How do you convert Data Stream into Avro Kafka Messages in Nested format using GoldenGate Stream Analytics?

As part of my 3 part blog series, I am writing about the GoldenGate Stream Analytics custom stage functionality, how it has been used in one of the Customer’s organization scenarios with examples, and what the architecture was. In this final blog, I will show you how to write the JAVA program to convert the Stream of data into Avro Kafka Messages in Nested format using the “custom-stage” functionality in the GoldenGate Stream Analytics.

As discussed in previous blogs, Custom-stage types and functions are implemented in Java programming language using interfaces, classes, and annotations provided in the osa.spark-cql.extensibility.api.jar library. You can download this jar file from the installation folder: <OSA_INSTALL_DIR>/<OSA_Versions>/osa-base/extensibility-api/osa.spark-cql.extensibility.api.jar

To develop a Custom stage Java program, you must implement the EventProcessor interface, the processEvent() method, and apply the @OsaStage annotation to the class declaration.

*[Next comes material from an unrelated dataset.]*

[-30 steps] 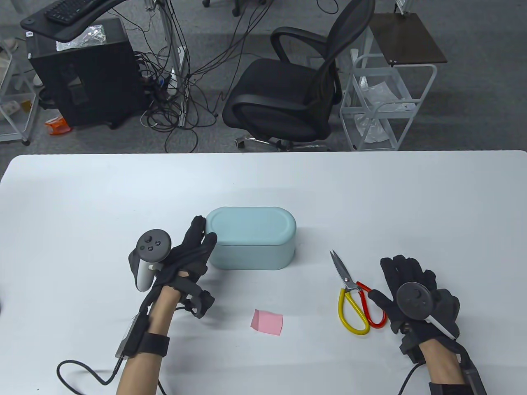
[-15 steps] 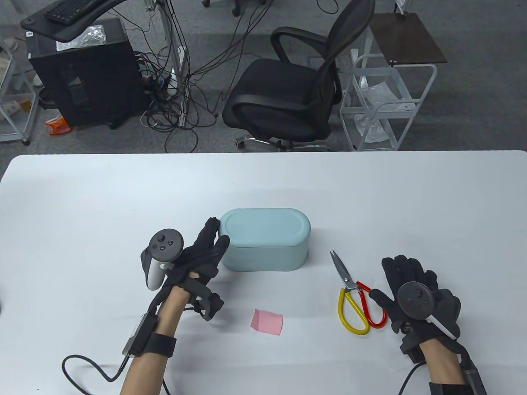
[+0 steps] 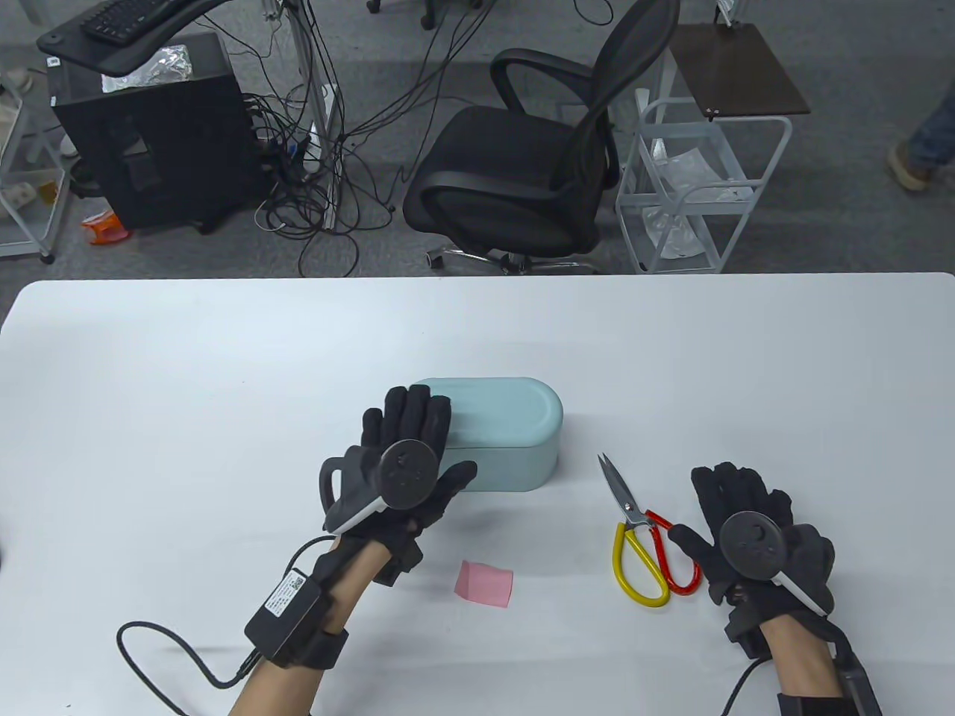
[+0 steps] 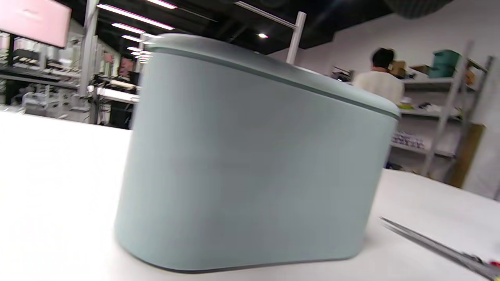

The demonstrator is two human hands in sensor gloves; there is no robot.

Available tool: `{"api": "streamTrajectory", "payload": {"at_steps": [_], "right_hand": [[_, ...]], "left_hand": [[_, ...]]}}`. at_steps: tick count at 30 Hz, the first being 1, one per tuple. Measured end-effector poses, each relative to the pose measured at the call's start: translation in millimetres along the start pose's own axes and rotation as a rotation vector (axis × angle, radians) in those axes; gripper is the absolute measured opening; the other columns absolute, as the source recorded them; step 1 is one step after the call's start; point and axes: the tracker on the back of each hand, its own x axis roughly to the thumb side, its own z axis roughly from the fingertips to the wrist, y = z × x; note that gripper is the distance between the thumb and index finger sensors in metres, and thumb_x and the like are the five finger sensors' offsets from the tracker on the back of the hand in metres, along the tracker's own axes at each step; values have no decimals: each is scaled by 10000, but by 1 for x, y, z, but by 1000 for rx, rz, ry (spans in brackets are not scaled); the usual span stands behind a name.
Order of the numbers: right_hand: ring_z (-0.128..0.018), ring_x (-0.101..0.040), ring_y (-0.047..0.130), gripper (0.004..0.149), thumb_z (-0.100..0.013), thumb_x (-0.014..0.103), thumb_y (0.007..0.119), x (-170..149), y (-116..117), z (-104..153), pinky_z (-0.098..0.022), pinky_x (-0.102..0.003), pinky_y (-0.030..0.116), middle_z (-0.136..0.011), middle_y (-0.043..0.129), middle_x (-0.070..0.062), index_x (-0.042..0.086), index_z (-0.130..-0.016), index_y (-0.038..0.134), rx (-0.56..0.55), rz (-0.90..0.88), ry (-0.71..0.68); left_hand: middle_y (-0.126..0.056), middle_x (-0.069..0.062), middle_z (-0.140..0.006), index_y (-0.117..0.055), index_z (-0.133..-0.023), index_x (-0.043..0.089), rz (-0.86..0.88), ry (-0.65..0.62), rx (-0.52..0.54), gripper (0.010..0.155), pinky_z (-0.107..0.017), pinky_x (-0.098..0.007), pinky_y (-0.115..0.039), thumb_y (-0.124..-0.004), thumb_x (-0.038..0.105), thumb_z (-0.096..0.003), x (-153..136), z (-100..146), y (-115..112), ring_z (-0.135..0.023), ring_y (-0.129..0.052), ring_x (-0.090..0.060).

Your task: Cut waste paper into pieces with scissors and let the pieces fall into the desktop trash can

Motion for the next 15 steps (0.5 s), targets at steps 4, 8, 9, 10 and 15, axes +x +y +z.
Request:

Let us refresh that the Stream of data is “OSA.Customers” table data(Customer’s basic information) fed by GoldenGate Oracle into OSA and OSA.Contacts(Customer’s contact details) are the reference data. We will build the required pipeline in OSA to generate AVRO Kafka messages. The Customer can have zero or more contacts. Please see the image for the structure of the Stream and reference data.

The structure of Data Stream and Reference Data

The outcome that the organization is expected from the GoldenGate Stream Analytics after processing data when the status in the CUST_STAT_CD column in the “Customers” data stream event value is equal to “Customer”, the AVRO Kafka message should be generated with the below schema. Since the Customer can have multiple contact mobile numbers, the mobile field is an Array of JSON objects.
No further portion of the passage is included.